------ Exercise materials ------

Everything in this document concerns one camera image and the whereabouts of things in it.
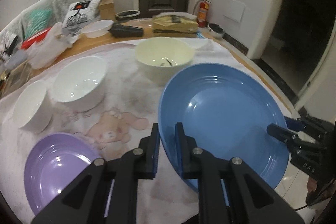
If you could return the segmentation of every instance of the cream bowl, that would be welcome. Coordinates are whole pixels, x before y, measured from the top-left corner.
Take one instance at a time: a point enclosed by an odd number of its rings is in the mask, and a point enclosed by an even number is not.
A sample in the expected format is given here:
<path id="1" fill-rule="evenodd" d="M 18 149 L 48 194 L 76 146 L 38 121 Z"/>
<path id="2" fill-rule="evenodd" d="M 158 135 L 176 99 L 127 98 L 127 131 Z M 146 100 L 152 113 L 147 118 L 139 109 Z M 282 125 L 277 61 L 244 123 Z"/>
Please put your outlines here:
<path id="1" fill-rule="evenodd" d="M 195 55 L 187 43 L 171 37 L 153 37 L 135 47 L 135 58 L 147 78 L 159 85 L 187 67 Z"/>
<path id="2" fill-rule="evenodd" d="M 20 94 L 14 105 L 13 121 L 17 128 L 42 132 L 53 115 L 53 106 L 46 84 L 39 80 L 30 84 Z"/>
<path id="3" fill-rule="evenodd" d="M 104 59 L 96 56 L 79 58 L 59 72 L 52 96 L 78 112 L 92 109 L 104 98 L 106 72 Z"/>

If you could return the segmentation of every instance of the white tablecloth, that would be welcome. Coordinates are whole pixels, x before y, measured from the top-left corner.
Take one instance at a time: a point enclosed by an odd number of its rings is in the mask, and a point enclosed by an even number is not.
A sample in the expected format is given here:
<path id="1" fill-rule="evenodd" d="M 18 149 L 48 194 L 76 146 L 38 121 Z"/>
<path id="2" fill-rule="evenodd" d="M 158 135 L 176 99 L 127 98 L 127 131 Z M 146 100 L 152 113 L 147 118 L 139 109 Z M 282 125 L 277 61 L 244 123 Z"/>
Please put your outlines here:
<path id="1" fill-rule="evenodd" d="M 104 45 L 69 57 L 0 100 L 2 125 L 0 131 L 0 190 L 23 223 L 30 223 L 34 216 L 25 195 L 23 178 L 27 156 L 39 139 L 53 132 L 68 132 L 97 145 L 95 130 L 109 131 L 108 127 L 117 126 L 121 129 L 123 141 L 108 143 L 100 150 L 103 156 L 111 159 L 124 151 L 137 147 L 141 138 L 150 135 L 152 123 L 157 122 L 157 107 L 162 88 L 138 73 L 134 60 L 134 45 L 140 41 Z M 61 68 L 79 57 L 88 55 L 100 56 L 108 62 L 107 92 L 104 101 L 93 110 L 82 113 L 73 112 L 63 105 L 54 103 L 52 121 L 42 133 L 37 135 L 16 129 L 12 120 L 13 107 L 23 89 L 39 79 L 43 79 L 50 89 Z M 239 63 L 224 47 L 208 41 L 197 51 L 194 58 L 194 63 L 204 62 L 229 65 L 247 73 L 268 90 L 284 115 L 291 115 L 259 77 Z M 112 119 L 114 124 L 107 125 L 104 117 L 108 120 Z M 174 171 L 161 145 L 156 178 L 153 181 L 139 181 L 137 223 L 178 224 L 197 213 L 197 194 Z"/>

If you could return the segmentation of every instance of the fire extinguisher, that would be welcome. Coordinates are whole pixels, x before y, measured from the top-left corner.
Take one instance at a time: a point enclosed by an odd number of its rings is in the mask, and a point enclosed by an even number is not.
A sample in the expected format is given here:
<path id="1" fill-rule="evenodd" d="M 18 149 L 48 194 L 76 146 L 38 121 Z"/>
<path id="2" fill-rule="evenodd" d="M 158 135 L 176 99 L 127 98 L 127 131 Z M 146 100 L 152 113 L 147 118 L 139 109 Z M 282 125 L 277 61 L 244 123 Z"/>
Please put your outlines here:
<path id="1" fill-rule="evenodd" d="M 195 14 L 195 10 L 199 6 L 199 10 L 197 14 L 197 23 L 198 23 L 198 26 L 201 28 L 204 28 L 207 25 L 207 14 L 210 8 L 210 4 L 211 4 L 211 0 L 199 0 L 195 4 L 193 14 Z"/>

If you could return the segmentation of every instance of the debris in bowl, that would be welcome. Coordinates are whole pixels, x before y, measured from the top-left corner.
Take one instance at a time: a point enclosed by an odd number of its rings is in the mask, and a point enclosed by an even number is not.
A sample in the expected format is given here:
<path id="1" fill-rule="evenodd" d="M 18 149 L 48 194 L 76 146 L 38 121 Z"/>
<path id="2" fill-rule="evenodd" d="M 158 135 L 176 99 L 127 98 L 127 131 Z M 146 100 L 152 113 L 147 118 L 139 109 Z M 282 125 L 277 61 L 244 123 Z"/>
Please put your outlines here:
<path id="1" fill-rule="evenodd" d="M 172 62 L 170 62 L 168 60 L 168 58 L 165 58 L 165 59 L 167 60 L 167 62 L 169 63 L 169 65 L 172 67 L 173 66 Z M 161 63 L 160 67 L 164 67 L 165 65 L 166 65 L 166 63 Z"/>
<path id="2" fill-rule="evenodd" d="M 169 65 L 173 65 L 169 60 L 168 60 L 168 58 L 166 58 L 166 60 L 167 60 L 167 62 L 169 63 Z"/>

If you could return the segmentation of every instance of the screw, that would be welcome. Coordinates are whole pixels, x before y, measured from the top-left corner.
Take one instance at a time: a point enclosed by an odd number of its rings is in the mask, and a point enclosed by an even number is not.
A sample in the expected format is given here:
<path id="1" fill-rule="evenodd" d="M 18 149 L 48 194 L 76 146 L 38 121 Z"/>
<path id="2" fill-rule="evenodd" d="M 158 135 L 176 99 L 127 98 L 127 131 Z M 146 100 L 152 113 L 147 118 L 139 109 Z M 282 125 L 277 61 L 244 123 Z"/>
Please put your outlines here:
<path id="1" fill-rule="evenodd" d="M 200 154 L 203 153 L 203 149 L 202 149 L 202 148 L 199 148 L 199 147 L 195 147 L 195 148 L 193 149 L 193 153 L 194 153 L 195 155 L 200 155 Z"/>
<path id="2" fill-rule="evenodd" d="M 95 159 L 93 162 L 96 166 L 102 166 L 105 163 L 105 160 L 102 158 Z"/>
<path id="3" fill-rule="evenodd" d="M 135 148 L 135 149 L 133 150 L 133 154 L 134 154 L 134 155 L 139 156 L 139 155 L 141 155 L 142 153 L 143 153 L 143 150 L 142 150 L 141 148 Z"/>
<path id="4" fill-rule="evenodd" d="M 242 159 L 239 158 L 239 157 L 234 157 L 234 158 L 232 159 L 232 163 L 233 163 L 234 165 L 241 165 L 242 162 L 243 162 Z"/>

------

§ Instructions to follow: Pull out each line of the entries that contains "pixels".

§ Answer to the exercise:
If you could return the segmentation of every instance of the cream bowl, that would be welcome. Coordinates are whole pixels, x before y, measured from the top-left corner.
If you could return the segmentation of every instance of the white tablecloth, that would be welcome. Coordinates are whole pixels, x before y, measured from the top-left corner.
If you could return the segmentation of every instance of the fire extinguisher, that would be welcome. Coordinates are whole pixels, x before y, measured from the top-left corner.
If you could return the segmentation of every instance of the debris in bowl, that would be welcome. Coordinates are whole pixels, x before y, measured from the top-left corner.
If you could return the segmentation of every instance of the screw, that would be welcome. Coordinates are whole pixels, x before y, measured from the top-left corner.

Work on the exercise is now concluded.